• _TASK BRIEF_: Retype exactly the lines below, beginning with the first and ending with the line where "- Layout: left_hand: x" appears.

• _DATA EXTRACT_:
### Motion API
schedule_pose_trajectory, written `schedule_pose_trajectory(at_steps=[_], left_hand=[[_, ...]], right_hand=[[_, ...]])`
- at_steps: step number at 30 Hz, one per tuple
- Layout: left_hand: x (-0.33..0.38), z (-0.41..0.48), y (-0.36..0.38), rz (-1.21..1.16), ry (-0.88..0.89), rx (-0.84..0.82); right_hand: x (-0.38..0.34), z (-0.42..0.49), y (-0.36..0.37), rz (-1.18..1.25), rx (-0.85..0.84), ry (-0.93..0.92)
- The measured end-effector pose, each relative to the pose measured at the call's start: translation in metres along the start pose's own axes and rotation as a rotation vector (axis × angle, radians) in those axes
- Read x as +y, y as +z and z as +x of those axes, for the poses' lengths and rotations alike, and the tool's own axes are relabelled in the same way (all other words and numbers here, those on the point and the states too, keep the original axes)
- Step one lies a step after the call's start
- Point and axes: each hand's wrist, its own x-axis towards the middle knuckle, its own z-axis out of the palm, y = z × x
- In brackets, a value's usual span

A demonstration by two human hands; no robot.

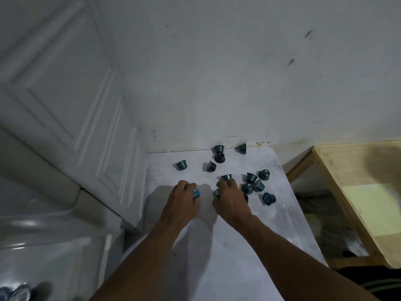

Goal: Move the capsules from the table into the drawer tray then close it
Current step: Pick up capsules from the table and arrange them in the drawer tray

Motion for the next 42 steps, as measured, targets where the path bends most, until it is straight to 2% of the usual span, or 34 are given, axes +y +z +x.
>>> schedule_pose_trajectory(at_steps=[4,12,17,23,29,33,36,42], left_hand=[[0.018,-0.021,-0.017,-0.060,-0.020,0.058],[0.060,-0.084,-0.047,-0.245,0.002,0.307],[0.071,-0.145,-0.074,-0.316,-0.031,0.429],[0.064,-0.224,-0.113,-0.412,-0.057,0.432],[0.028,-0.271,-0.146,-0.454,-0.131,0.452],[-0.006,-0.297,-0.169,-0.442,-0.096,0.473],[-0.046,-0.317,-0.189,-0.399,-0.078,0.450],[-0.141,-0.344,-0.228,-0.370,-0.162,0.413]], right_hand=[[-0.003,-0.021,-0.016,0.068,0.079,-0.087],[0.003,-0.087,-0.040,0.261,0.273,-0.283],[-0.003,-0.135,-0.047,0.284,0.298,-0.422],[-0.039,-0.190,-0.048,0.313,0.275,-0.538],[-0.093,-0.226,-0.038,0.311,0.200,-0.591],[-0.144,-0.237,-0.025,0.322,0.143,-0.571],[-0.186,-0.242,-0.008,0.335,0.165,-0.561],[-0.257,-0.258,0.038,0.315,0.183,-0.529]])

• _OUTPUT BELOW_:
### Motion API
schedule_pose_trajectory, written `schedule_pose_trajectory(at_steps=[_], left_hand=[[_, ...]], right_hand=[[_, ...]])`
- at_steps: step number at 30 Hz, one per tuple
- Layout: left_hand: x (-0.33..0.38), z (-0.41..0.48), y (-0.36..0.38), rz (-1.21..1.16), ry (-0.88..0.89), rx (-0.84..0.82); right_hand: x (-0.38..0.34), z (-0.42..0.49), y (-0.36..0.37), rz (-1.18..1.25), rx (-0.85..0.84), ry (-0.93..0.92)

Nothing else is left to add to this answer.